John Rogers Pitman (1782–1861) was an English clergyman and author.

==Life==
He studied at Christ's Hospital, and then Pembroke College, Cambridge. He was admitted B.A. in 1804, and proceeded M.A. in 1815. Taking holy orders, he was appointed perpetual curate of Berden and vicar of Ugley, Essex, 18 February 1817.

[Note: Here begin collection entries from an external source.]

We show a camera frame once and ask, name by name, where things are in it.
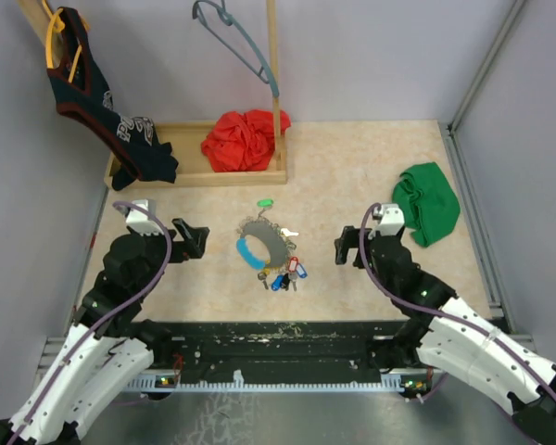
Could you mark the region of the large metal keyring with keys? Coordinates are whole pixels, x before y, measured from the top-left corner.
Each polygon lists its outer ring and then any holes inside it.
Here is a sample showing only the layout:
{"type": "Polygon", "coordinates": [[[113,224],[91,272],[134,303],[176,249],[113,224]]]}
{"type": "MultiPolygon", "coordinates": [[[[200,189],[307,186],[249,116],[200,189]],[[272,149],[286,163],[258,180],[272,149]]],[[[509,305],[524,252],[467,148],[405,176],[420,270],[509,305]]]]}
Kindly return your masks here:
{"type": "Polygon", "coordinates": [[[297,255],[294,241],[299,232],[272,222],[261,213],[241,221],[235,248],[245,264],[254,270],[266,290],[297,290],[297,281],[309,277],[297,255]]]}

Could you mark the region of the yellow clothes hanger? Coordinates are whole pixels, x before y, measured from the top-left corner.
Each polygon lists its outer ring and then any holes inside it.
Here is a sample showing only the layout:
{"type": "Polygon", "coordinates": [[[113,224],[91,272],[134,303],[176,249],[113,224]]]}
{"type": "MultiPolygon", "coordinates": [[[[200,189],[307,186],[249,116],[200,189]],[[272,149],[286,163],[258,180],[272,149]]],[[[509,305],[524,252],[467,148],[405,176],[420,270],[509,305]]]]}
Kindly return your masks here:
{"type": "MultiPolygon", "coordinates": [[[[52,11],[49,2],[46,0],[41,1],[44,13],[48,18],[48,24],[45,33],[45,62],[46,67],[49,69],[55,68],[55,62],[60,62],[62,58],[63,49],[61,46],[64,44],[62,37],[62,32],[65,29],[65,23],[60,18],[62,8],[59,8],[56,12],[52,11]]],[[[68,83],[73,83],[76,74],[78,73],[78,64],[82,55],[82,44],[79,39],[77,41],[77,49],[75,51],[73,60],[67,62],[66,66],[69,68],[68,83]]]]}

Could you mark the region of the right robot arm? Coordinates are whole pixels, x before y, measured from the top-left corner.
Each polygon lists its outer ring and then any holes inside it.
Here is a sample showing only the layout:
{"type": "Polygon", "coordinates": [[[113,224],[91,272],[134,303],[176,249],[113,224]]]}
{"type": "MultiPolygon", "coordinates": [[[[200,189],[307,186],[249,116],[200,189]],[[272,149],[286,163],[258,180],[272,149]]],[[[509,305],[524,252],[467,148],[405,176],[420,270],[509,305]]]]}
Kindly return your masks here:
{"type": "Polygon", "coordinates": [[[344,227],[335,263],[356,249],[355,267],[407,316],[387,348],[386,367],[436,368],[496,403],[537,444],[556,444],[556,362],[481,317],[457,292],[413,261],[400,235],[344,227]]]}

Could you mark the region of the red cloth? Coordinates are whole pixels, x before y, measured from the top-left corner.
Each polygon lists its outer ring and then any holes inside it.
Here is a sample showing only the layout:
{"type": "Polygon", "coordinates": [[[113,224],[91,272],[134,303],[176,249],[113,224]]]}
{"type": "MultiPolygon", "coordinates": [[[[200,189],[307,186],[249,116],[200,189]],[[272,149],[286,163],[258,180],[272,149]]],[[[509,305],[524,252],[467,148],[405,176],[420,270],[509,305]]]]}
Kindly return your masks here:
{"type": "Polygon", "coordinates": [[[273,113],[251,109],[224,113],[200,144],[214,172],[262,172],[275,151],[273,113]]]}

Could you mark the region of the navy tank top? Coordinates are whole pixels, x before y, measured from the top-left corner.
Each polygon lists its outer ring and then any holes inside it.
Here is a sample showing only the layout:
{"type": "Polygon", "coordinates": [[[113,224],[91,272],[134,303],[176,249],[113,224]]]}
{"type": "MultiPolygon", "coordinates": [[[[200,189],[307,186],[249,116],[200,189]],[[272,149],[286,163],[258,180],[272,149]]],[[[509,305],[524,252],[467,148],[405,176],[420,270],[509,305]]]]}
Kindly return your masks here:
{"type": "Polygon", "coordinates": [[[62,57],[56,65],[51,55],[45,56],[57,113],[82,124],[107,146],[120,165],[111,179],[113,190],[135,182],[174,183],[179,162],[171,144],[159,141],[155,123],[148,117],[126,117],[114,109],[111,90],[93,57],[78,11],[59,8],[50,20],[47,39],[59,21],[63,24],[62,57]]]}

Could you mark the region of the green cloth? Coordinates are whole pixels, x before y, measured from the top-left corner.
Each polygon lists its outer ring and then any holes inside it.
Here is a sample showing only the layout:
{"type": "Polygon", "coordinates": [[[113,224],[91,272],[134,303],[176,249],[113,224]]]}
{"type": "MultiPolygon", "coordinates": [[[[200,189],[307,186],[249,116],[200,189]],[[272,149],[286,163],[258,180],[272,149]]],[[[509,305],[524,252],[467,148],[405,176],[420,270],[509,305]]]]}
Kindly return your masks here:
{"type": "Polygon", "coordinates": [[[450,235],[461,213],[457,196],[435,162],[406,169],[393,189],[392,201],[402,210],[411,237],[422,248],[450,235]]]}

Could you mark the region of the wooden rack tray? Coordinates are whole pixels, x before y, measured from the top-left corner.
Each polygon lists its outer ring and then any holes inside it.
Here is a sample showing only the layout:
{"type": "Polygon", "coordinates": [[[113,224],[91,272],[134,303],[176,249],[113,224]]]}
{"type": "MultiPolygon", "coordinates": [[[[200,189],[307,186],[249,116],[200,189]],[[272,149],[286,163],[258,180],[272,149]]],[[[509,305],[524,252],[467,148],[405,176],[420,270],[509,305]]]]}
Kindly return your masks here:
{"type": "MultiPolygon", "coordinates": [[[[34,32],[44,45],[51,48],[46,54],[59,60],[62,44],[53,43],[47,38],[51,24],[51,8],[46,1],[20,1],[19,8],[34,32]]],[[[179,161],[175,187],[189,186],[229,186],[285,184],[287,182],[285,132],[282,124],[279,99],[272,99],[272,129],[274,153],[269,166],[263,172],[215,172],[208,159],[201,152],[200,144],[215,125],[214,121],[188,121],[177,123],[158,123],[156,130],[159,139],[169,142],[173,156],[179,161]]]]}

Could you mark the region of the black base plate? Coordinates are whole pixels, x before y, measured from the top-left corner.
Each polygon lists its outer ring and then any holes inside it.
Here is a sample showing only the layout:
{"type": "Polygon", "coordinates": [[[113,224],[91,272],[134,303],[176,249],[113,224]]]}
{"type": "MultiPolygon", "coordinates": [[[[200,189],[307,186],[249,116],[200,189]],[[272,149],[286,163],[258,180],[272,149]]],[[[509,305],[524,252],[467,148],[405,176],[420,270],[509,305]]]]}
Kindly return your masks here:
{"type": "Polygon", "coordinates": [[[182,384],[378,383],[382,375],[426,372],[403,345],[402,321],[173,322],[151,371],[177,373],[182,384]]]}

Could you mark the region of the green tagged key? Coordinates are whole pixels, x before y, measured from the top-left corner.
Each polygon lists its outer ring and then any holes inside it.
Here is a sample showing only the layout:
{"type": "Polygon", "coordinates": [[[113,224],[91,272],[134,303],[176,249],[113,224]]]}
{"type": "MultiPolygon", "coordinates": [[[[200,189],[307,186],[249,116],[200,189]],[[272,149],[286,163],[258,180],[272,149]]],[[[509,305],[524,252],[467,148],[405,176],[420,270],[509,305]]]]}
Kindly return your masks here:
{"type": "Polygon", "coordinates": [[[273,208],[274,201],[271,198],[261,199],[257,202],[259,207],[258,217],[260,218],[264,213],[273,208]]]}

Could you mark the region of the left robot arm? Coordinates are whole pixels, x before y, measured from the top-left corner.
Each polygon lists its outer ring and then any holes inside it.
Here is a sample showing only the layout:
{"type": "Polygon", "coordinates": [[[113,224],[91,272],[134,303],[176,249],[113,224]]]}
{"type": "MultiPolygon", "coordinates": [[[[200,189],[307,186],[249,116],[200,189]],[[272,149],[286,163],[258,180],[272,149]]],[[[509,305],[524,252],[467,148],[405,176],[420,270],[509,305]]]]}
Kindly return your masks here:
{"type": "Polygon", "coordinates": [[[111,243],[41,384],[17,413],[0,420],[0,444],[78,444],[131,380],[172,361],[169,329],[151,320],[133,323],[168,264],[204,255],[207,227],[181,218],[172,224],[151,235],[130,228],[111,243]]]}

He became well known as a preacher in London, at Berkeley and Belgrave Chapels, and at the Foundling and Magdalene Hospitals before 1830. In 1833 he was presented to the perpetual curacy of St Barnabas, Kensington, by the vicar, Joseph Holden Pott. He resigned his Essex livings in 1846, and Kensington in 1848, becoming domestic chaplain to the Duchess of Kent. He died at Bath on 27 August 1861, a few months after his royal patroness.

==Works==
Pitman was a prolific writer, compiler, and editor, producing annotated editions of:

- the works of Jeremy Taylor (1820–2); also
- John Lightfoot (1822–5);
- Edward Reynolds (1826);
- Nathaniel Hooke's Roman History (1821);
- Simon Patrick's and William Lowth's Biblical commentaries in A Critical Commentary and Paraphrase (1822) (with works of Richard Arnald, Daniel Whitby and Moses Lowman); and of
- Joseph Bingham's Origines Ecclesiasticæ (1840).

Besides sermons, he also published:

- Excerpta ex variis Romanis poetis, London, 1808.
- Practical Lectures upon the Ten First Chapters of the Gospel of St. John, London, 1821; with a supplement, 1822.
- The School Shakespeare, with notes, London, 1822.
- Sophoclis Ajax, Greek and Latin, with notes, London.
- Practical Commentary on our Lord's Sermon on the Mount, London, 1852.